National Cirl Bunting surveys
The Cirl Bunting Emberiza cirlus is a scarce and localised breeder in the UK, and is on the red list of the UK Birds of Conservation Concern. In 1995, the Cirl Bunting was included in the list of priority species in the UK Biodiversity Action Plan (BAP), and the RSPB and English Nature (now Natural England) launched a species recovery project.
- To produce an accurate and precise population estimate of Cirl Buntings in the UK and to describe the current distribution.
- To investigate the influence of agri-environment scheme measures (through CSS, ELS and HLS) and other habitats on the fine-scale breeding distributions of cirl buntings and a suite of priority farmland birds.
Key dates so far
- Full surveys were carried out from 1989 to 1993 and sample surveys from 1994 to 1997. Since 1997, there has been another sample survey in 2002 and full surveys in 1998, 2003 and 2009.
Work planned or underway
The 2009 survey was completed and the survey results published (in 2010). The habitat and AE analysis was completed and the resulting paper has now been published (2013).

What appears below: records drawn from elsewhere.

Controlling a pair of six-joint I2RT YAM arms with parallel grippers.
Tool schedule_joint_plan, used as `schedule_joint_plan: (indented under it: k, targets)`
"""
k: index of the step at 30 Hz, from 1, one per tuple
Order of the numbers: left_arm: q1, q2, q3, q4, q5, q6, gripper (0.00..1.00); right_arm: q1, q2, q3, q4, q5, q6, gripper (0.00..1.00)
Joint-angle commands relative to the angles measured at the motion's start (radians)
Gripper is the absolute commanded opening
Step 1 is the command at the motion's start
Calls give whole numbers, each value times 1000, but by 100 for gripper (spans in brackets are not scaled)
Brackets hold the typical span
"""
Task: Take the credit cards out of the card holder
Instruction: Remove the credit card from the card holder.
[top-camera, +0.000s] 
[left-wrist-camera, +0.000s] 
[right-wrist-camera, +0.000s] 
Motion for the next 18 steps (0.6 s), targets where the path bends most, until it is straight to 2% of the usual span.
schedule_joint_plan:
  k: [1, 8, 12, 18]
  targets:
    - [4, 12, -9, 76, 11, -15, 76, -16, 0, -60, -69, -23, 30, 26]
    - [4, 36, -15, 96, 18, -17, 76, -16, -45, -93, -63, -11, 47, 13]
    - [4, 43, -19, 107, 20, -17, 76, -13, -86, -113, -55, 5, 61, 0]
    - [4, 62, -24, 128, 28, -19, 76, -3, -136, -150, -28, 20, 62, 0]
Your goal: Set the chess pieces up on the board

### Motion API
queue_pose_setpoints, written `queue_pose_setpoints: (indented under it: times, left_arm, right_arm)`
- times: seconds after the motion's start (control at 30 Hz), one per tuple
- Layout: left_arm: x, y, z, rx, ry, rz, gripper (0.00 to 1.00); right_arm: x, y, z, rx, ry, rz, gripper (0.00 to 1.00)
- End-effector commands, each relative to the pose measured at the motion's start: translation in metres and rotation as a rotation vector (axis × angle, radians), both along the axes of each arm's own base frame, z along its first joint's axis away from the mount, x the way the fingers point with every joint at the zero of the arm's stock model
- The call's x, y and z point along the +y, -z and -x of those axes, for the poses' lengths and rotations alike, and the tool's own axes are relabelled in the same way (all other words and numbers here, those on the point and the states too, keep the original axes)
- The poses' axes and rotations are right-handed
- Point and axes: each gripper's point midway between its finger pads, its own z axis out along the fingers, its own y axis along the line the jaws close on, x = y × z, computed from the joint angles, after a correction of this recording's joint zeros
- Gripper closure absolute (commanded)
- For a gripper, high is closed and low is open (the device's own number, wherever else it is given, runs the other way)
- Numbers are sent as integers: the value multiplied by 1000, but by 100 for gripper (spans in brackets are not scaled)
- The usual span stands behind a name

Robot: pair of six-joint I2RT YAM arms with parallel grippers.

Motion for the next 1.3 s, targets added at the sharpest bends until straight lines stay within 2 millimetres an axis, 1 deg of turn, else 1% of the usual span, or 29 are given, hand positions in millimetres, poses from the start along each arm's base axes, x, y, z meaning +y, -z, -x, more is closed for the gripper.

The 2009 survey recorded an estimated 862 (785-975) territories. Nearly all of these were located in south Devon. Of the 330 tetrads surveyed, 136 were occupied; of which 133 were in Devon, and three in Cornwall. Between 2003 and 2009, the population estimate increased by 24% and the number of occupied tetrads by 15%. However, there is little evidence to suggest that the species is naturally recolonising areas beyond its core range in south Devon.